**Your goal**
Take the listing below and output it again exactly.
* * * *
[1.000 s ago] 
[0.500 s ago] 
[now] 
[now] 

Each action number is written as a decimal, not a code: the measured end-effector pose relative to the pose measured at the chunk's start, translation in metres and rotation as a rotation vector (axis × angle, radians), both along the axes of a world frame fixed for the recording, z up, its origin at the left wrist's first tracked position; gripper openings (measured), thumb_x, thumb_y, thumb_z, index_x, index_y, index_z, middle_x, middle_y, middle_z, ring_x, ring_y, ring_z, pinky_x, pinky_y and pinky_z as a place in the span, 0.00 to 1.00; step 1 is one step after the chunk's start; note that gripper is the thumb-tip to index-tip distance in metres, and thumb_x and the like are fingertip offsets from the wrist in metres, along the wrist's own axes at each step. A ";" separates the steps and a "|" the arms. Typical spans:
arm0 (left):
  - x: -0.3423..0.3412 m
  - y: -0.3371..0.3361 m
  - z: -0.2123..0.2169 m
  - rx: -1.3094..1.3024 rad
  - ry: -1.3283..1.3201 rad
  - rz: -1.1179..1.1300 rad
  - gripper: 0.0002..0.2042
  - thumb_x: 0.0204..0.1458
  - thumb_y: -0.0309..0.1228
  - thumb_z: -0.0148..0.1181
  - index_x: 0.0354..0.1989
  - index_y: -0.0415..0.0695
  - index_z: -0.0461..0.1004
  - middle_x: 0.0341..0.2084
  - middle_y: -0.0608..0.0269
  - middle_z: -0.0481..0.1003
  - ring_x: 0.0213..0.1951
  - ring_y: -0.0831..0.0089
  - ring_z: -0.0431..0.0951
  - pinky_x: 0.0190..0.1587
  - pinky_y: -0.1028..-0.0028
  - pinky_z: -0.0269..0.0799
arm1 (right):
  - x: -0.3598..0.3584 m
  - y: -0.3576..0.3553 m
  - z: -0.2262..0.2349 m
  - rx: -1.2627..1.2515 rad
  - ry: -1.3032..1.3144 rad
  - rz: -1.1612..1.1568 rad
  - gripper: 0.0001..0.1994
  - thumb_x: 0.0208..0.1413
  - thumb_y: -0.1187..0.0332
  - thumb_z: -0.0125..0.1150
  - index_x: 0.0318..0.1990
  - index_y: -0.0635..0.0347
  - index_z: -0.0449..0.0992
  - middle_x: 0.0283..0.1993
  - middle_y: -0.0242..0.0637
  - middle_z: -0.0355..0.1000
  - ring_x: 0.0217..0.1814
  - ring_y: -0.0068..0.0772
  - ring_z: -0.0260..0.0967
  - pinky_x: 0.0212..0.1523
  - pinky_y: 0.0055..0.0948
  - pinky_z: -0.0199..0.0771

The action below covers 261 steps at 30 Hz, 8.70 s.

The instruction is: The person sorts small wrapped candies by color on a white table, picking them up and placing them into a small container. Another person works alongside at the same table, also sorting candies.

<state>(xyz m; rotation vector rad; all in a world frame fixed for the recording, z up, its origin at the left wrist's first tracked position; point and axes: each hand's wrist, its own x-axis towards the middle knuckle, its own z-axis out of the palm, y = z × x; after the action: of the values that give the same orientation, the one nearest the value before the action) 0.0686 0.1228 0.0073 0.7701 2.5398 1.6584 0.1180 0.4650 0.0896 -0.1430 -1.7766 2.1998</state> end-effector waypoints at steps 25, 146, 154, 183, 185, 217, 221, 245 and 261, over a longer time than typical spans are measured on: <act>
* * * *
**Expected answer**
[1.000 s ago] 
[0.500 s ago] 
[now] 
[now] 

Each action number is written as a decimal, not a code: the measured end-effector pose relative to the pose measured at the chunk's start, translation in metres and rotation as a rotation vector (axis × angle, radians), both along the axes of a world frame fixed for the recording, z up, its origin at the left wrist's first tracked position; gripper openings (measured), thumb_x, thumb_y, thumb_z, index_x, index_y, index_z, middle_x, middle_y, middle_z, ring_x, ring_y, ring_z, pinky_x, pinky_y and pinky_z as a place in the span, 0.00 to 1.00; step 1 is one step after the chunk's start; note that gripper is the thumb-tip to index-tip distance in metres, and thumb_x and the like are fingertip offsets from the wrist in metres, along the wrist's own axes at each step. A ";" separates the steps and a "|" the arms. Typical spans:
arm0 (left):
  - x: -0.3423..0.3412 m
  - y: -0.3371..0.3361 m
  - z: -0.2123..0.2169 m
  - rx: -1.3094..1.3024 rad
  - ry: -1.3283..1.3201 rad
  - rz: -1.1179..1.1300 rad
  - gripper: 0.0002..0.2042
  - thumb_x: 0.0204..0.1458
  - thumb_y: -0.0309..0.1228
  - thumb_z: -0.0148..0.1181
  - index_x: 0.0354..0.1989
  - index_y: -0.0415..0.0695
  - index_z: -0.0461..0.1004
  - middle_x: 0.0341..0.2084
  - middle_y: -0.0608..0.0269
  - middle_z: -0.0481..0.1003
  - ring_x: 0.0213..0.1951
  - ring_y: -0.0831..0.0089
  - ring_z: -0.0431..0.0951
  - pinky_x: 0.0190..0.1587
  - pinky_y: -0.1028..-0.0028
  - pinky_z: -0.0269..0.0799
arm1 (right):
  - x: -0.3598..0.3584 m
  - y: -0.3576..0.3553 m
  - z: -0.2262..0.2349 m
  - rx: -1.2627..1.2515 rad
  - ry: -1.3032..1.3144 rad
  - rz: -1.1612..1.1568 rad
  - gripper: 0.0001..0.1994
  - thumb_x: 0.0208..0.1413
  - thumb_y: -0.1187..0.0332
  - thumb_z: -0.0125..0.1150
  - index_x: 0.0318..0.1990
  - index_y: -0.0635..0.0347
  - index_z: -0.0449..0.0992
  - middle_x: 0.0283..0.1993
  - middle_y: -0.0242..0.0637
  - middle_z: -0.0355..0.1000
  - ring_x: 0.0217..0.1814
  - ring_y: -0.0068..0.0772
  - ring_z: -0.0260..0.0967
  - pinky_x: 0.0212..0.1523
  - pinky_y: 0.0055..0.0948
  - pinky_z: -0.0199..0.0771

The action below covers 261 steps at 30 Hz, 8.70 s.

The instruction is: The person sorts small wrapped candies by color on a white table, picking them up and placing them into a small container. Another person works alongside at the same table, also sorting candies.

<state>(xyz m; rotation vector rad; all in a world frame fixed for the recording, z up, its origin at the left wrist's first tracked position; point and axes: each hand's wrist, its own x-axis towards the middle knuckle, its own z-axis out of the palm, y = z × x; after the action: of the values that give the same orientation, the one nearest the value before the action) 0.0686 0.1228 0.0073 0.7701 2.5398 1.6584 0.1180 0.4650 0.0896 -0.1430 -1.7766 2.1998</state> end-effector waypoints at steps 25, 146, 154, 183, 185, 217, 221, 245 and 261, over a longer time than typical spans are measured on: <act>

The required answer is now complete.